Will you return, word for word, only the lines from the top of the data below down to and including the one with "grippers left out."?

════════════════════

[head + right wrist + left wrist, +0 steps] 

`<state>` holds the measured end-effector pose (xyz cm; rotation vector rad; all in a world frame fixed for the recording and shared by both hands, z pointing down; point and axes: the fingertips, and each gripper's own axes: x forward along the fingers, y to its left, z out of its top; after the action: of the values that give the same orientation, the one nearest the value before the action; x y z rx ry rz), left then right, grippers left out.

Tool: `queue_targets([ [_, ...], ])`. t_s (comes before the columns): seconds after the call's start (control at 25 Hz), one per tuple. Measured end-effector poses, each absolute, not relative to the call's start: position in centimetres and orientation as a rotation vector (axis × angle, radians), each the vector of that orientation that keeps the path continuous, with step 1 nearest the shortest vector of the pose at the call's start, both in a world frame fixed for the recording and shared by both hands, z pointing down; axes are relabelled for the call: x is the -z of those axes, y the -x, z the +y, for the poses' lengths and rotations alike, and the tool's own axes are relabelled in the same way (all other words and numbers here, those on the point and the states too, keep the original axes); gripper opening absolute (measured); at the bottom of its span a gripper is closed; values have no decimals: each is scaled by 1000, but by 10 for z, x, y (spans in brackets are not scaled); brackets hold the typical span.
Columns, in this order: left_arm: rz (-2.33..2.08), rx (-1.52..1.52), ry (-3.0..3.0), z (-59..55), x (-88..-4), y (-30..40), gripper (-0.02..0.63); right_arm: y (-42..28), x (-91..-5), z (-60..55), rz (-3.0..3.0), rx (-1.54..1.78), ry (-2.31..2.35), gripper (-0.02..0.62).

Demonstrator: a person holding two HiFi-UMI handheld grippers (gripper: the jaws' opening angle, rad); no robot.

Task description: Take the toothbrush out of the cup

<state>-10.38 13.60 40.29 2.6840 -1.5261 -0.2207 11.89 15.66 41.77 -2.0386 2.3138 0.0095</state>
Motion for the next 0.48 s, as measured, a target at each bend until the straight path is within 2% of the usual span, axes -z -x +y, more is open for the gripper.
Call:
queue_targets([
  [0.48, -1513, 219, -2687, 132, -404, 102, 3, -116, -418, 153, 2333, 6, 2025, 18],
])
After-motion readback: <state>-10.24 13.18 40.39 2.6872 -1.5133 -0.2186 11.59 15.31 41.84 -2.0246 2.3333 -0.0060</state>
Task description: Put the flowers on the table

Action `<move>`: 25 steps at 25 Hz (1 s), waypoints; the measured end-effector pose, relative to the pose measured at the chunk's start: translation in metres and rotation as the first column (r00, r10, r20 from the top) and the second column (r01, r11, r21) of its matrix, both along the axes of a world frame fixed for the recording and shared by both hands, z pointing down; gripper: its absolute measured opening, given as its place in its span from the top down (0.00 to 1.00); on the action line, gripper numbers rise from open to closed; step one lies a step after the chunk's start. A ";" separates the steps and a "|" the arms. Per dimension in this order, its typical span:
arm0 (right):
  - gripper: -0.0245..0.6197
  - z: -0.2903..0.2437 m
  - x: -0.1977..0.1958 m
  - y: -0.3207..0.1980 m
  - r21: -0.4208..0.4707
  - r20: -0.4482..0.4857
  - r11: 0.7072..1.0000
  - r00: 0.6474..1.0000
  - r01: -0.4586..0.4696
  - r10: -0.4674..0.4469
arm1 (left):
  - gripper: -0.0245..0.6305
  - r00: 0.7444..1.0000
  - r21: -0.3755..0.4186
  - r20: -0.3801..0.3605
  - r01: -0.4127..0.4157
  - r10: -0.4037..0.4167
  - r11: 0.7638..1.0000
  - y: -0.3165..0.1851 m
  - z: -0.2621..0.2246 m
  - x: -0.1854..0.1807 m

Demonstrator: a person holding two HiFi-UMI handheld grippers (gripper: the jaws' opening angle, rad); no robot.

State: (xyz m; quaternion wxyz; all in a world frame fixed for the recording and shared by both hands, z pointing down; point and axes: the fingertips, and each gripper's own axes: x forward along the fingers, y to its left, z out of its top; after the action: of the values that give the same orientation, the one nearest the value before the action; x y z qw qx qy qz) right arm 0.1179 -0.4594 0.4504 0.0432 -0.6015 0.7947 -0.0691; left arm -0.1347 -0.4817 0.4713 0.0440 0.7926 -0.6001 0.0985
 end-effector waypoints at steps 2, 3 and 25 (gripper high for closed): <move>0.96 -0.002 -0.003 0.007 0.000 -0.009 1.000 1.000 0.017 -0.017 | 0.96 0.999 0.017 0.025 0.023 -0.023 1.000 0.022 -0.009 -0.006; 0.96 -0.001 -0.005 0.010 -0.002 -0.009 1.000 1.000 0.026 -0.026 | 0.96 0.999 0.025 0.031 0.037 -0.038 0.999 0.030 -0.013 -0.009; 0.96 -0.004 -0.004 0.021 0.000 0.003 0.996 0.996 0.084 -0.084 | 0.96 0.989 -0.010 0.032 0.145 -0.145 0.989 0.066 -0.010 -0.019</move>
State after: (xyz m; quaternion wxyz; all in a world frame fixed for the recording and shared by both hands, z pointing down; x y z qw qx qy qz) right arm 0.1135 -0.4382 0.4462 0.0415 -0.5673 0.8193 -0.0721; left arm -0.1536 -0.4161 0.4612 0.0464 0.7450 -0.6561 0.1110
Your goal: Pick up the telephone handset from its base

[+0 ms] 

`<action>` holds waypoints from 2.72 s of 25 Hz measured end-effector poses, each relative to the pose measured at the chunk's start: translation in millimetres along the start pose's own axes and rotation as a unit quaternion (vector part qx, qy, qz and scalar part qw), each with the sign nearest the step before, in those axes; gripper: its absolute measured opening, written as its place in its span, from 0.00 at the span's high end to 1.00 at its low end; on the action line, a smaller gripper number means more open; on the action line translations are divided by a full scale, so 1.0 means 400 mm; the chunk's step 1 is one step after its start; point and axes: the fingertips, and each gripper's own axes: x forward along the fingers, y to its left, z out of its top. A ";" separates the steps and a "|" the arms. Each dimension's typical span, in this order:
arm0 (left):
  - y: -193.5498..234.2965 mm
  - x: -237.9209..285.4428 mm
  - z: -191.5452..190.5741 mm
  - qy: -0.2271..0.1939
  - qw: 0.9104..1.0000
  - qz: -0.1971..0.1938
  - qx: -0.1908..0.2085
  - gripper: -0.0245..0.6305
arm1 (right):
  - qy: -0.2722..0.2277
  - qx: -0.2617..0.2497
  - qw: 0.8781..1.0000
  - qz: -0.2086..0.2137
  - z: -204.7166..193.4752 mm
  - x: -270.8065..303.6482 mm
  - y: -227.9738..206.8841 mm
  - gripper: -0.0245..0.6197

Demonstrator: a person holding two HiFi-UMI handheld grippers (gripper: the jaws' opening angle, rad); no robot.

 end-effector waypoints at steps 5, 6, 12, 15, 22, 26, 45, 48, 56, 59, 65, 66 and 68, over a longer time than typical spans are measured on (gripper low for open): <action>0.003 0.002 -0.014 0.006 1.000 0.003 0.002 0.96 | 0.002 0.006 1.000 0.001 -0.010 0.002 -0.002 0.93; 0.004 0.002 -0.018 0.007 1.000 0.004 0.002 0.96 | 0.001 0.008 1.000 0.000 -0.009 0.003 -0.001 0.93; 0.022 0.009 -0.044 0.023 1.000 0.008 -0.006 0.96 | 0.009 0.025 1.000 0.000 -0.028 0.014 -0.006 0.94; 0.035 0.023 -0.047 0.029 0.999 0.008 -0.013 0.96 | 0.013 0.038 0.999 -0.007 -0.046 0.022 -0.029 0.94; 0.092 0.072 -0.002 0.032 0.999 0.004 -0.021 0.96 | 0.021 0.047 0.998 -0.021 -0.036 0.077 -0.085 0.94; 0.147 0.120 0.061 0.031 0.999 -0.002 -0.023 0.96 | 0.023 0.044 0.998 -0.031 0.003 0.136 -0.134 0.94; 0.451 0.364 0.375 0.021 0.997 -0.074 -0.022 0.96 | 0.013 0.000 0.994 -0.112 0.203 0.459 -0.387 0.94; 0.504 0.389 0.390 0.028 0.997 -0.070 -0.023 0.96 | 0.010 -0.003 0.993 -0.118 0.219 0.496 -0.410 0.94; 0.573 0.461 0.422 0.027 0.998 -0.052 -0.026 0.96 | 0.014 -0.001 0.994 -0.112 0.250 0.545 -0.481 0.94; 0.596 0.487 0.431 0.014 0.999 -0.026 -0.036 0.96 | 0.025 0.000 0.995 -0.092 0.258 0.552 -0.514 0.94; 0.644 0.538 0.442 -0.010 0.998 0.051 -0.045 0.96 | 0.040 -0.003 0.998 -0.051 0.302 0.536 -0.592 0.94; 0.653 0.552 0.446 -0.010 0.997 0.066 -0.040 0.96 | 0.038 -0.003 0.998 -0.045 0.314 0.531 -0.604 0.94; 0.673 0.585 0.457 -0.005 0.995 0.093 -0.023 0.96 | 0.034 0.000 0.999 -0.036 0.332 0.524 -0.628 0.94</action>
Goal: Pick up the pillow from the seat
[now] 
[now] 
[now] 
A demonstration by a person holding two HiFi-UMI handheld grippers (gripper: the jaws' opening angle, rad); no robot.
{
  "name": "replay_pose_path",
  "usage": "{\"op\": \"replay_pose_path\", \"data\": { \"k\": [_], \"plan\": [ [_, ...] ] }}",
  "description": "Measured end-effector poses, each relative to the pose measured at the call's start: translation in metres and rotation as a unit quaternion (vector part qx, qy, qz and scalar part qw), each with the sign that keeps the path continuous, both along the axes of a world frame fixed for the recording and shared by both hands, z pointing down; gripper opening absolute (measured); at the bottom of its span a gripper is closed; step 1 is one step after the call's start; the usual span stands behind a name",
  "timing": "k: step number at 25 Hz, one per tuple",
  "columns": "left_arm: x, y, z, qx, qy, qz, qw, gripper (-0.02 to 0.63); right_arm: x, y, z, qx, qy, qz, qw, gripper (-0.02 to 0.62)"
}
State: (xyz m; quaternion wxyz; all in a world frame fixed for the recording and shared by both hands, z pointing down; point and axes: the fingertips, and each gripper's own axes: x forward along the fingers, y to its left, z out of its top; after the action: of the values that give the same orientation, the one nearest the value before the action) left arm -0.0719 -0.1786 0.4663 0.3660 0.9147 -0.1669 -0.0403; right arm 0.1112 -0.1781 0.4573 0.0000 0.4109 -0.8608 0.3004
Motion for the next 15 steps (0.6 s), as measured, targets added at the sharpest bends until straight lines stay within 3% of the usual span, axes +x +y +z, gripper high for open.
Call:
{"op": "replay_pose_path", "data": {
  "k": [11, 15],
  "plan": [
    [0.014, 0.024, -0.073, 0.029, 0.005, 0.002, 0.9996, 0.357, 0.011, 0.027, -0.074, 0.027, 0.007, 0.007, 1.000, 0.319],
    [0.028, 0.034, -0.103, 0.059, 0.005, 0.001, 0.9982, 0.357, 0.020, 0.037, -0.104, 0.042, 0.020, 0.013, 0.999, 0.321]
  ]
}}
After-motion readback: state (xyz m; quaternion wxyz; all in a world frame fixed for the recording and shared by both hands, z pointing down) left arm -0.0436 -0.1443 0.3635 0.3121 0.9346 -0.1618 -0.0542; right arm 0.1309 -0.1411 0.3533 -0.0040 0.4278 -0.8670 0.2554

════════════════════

> [Solution for this task]
[head + right wrist + left wrist, +0 steps] 

`<state>` holds the measured end-effector pose (xyz cm; rotation vector rad; all in a world frame fixed for the recording and shared by both hands, z pointing down; point and axes: the fingertips, and each gripper's own axes: x forward along the fingers, y to its left, z out of its top; after the action: of the values that give the same orientation, the one nearest the value before the action; x y z rx ry rz), left then right, grippers left out.

A complete answer has now been given.